Annual Meeting of Stockholders
June 2, 2020
Supplement No. 1 to Definitive Proxy Statement dated April 10, 2020
Smart Sand, Inc. (the “Company”) is filing this Supplement No. 1 (this “Supplement”) dated April 14, 2020 to its proxy statement dated April 10, 2020 (the “Proxy Statement”) in connection with the Company’s Annual Meeting of Stockholders to be held on June 2, 2020, solely to correct typographical errors to the number of shares set forth in Sections 4.1 and 4.2 of the Smart Sand, Inc. Amended and Restated Omnibus Incentive Plan attached as Annex A to the Proxy Statement. As corrected, Sections 4.1 and 4.2 of Annex A provide as follows:
4.1 Maximum Number of Shares Available. Subject to adjustment as provided in Section 4.5 of this Plan, the maximum number of shares of Common Stock that will be available for issuance under this Plan will be the sum of:
(a) 3,911,456 5,999,513 shares; and
(b) the number of shares of Common Stock subject to Incentive Awards outstanding under the Prior Plans as of the Initial Effective Date but only to the extent that such outstanding Incentive Awards are forfeited, expire or otherwise terminate without the issuance of such shares of Common Stock.

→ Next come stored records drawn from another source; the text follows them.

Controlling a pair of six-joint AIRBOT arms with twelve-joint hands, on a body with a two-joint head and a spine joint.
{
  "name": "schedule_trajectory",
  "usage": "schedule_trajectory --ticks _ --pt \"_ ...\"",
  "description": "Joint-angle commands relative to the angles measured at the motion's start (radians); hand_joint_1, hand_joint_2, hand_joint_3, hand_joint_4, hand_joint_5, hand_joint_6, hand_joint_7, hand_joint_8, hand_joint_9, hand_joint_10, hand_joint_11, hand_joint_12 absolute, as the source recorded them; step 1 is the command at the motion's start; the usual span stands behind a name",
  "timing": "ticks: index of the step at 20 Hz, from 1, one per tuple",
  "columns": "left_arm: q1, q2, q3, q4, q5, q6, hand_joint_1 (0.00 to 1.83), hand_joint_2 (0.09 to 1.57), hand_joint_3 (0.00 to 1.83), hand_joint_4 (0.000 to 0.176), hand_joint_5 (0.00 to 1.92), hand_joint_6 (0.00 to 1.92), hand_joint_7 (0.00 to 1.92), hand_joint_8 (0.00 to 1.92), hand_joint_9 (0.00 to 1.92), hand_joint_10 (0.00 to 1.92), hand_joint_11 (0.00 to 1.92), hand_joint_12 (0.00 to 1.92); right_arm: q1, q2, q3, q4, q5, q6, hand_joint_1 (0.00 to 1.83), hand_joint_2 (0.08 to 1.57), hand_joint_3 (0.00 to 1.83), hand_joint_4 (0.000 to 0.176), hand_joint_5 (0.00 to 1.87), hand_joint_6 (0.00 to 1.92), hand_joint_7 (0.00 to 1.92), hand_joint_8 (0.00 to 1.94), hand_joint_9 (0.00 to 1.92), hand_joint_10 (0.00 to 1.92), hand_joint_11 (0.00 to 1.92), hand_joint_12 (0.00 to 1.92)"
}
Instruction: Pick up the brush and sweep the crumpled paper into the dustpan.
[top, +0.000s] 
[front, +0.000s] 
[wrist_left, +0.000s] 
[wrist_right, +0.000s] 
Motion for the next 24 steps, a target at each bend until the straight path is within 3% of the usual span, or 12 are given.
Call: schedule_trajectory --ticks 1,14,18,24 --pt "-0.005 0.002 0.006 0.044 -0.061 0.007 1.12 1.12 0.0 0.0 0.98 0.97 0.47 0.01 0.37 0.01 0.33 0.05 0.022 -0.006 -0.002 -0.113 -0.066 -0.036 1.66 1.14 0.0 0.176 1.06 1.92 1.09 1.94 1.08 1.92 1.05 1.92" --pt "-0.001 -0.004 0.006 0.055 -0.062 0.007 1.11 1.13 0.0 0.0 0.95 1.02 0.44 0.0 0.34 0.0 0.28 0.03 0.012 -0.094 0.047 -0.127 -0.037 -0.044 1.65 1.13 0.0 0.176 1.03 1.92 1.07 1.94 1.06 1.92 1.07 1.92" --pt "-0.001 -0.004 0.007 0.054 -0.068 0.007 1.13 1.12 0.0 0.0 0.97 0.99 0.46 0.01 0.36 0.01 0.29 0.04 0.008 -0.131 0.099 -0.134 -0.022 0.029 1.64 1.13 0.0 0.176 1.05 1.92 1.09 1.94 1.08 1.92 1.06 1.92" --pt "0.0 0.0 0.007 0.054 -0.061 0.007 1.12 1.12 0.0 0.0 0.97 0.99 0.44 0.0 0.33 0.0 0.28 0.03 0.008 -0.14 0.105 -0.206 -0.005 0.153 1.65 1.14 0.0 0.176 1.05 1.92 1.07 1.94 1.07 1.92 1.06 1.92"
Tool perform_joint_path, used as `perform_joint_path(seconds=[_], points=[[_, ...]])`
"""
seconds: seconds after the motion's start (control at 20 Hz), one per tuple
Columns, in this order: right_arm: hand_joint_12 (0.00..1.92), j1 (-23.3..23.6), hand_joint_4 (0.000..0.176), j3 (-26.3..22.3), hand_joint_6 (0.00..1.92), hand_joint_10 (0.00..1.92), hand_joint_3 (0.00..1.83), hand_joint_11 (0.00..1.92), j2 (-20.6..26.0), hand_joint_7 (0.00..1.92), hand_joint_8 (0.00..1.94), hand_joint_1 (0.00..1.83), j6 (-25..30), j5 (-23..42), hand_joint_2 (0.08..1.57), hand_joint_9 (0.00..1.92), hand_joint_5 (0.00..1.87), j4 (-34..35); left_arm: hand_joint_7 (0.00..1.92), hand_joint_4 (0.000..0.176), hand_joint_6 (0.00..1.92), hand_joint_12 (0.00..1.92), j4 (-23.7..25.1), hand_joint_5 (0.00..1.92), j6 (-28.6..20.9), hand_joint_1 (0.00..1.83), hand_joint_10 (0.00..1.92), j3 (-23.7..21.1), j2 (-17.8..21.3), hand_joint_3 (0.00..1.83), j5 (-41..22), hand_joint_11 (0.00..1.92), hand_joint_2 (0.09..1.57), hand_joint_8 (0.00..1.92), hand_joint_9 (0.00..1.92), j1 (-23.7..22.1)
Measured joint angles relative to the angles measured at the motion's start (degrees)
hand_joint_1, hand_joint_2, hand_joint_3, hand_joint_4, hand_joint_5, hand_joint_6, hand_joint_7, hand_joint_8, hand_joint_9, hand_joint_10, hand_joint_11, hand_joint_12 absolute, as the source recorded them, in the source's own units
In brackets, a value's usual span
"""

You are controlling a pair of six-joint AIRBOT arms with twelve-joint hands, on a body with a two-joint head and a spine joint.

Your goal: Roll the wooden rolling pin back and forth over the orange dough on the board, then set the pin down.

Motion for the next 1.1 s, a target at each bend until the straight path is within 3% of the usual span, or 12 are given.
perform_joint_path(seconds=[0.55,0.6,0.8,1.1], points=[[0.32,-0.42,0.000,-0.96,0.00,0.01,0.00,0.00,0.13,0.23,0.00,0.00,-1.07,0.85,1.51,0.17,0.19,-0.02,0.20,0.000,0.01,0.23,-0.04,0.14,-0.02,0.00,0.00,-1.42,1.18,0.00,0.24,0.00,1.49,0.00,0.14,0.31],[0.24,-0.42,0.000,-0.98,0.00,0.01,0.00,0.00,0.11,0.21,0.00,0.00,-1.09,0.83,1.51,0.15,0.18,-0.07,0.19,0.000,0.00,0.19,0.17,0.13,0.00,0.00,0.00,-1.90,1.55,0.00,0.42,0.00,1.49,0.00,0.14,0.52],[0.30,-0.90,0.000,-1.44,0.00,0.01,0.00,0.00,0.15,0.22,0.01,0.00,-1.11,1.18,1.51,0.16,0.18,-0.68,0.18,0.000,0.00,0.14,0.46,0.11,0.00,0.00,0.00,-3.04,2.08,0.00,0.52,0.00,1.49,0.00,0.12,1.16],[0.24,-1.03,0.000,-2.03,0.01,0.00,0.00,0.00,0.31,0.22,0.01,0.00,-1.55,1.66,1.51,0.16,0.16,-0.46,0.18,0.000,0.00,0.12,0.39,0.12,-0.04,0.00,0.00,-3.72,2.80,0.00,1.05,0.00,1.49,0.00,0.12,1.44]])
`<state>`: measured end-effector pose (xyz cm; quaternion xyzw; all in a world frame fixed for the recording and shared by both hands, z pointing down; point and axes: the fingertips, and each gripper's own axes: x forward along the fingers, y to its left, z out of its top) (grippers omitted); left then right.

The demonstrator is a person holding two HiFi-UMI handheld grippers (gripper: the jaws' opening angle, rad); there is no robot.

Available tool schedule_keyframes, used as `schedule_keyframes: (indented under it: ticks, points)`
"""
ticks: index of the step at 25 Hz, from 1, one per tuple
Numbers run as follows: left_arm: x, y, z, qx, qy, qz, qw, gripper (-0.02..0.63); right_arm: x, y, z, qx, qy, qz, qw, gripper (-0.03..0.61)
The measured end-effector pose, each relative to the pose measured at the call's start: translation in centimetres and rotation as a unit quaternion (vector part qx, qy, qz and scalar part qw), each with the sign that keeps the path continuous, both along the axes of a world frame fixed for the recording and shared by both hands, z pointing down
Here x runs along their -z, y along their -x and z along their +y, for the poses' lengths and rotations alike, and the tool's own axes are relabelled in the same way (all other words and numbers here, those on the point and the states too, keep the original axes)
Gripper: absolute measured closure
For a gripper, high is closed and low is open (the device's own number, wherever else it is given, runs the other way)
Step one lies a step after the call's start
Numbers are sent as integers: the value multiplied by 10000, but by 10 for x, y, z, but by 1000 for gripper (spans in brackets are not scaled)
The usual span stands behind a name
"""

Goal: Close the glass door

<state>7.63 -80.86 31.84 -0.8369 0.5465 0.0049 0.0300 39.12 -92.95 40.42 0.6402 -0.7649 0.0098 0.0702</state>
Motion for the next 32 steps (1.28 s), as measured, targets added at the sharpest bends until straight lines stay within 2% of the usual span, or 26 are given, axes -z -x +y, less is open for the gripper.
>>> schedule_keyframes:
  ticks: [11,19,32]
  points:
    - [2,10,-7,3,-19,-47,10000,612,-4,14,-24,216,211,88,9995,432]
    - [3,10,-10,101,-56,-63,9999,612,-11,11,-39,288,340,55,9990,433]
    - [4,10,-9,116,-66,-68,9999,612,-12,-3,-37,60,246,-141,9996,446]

4.2. Restrictions on Incentive Stock Options.  Notwithstanding any other provisions of this Plan to the contrary and subject to adjustment as provided in Section 4.5 of this Plan, the maximum number of shares of Common Stock that will be available for issuance pursuant to Incentive Stock Options under this Plan will be 3,911,456 5,999,513 shares.
This Supplement should be read in conjunction with the Proxy Statement. Except as specifically corrected by this Supplement, all information in the Proxy Statement remains unchanged.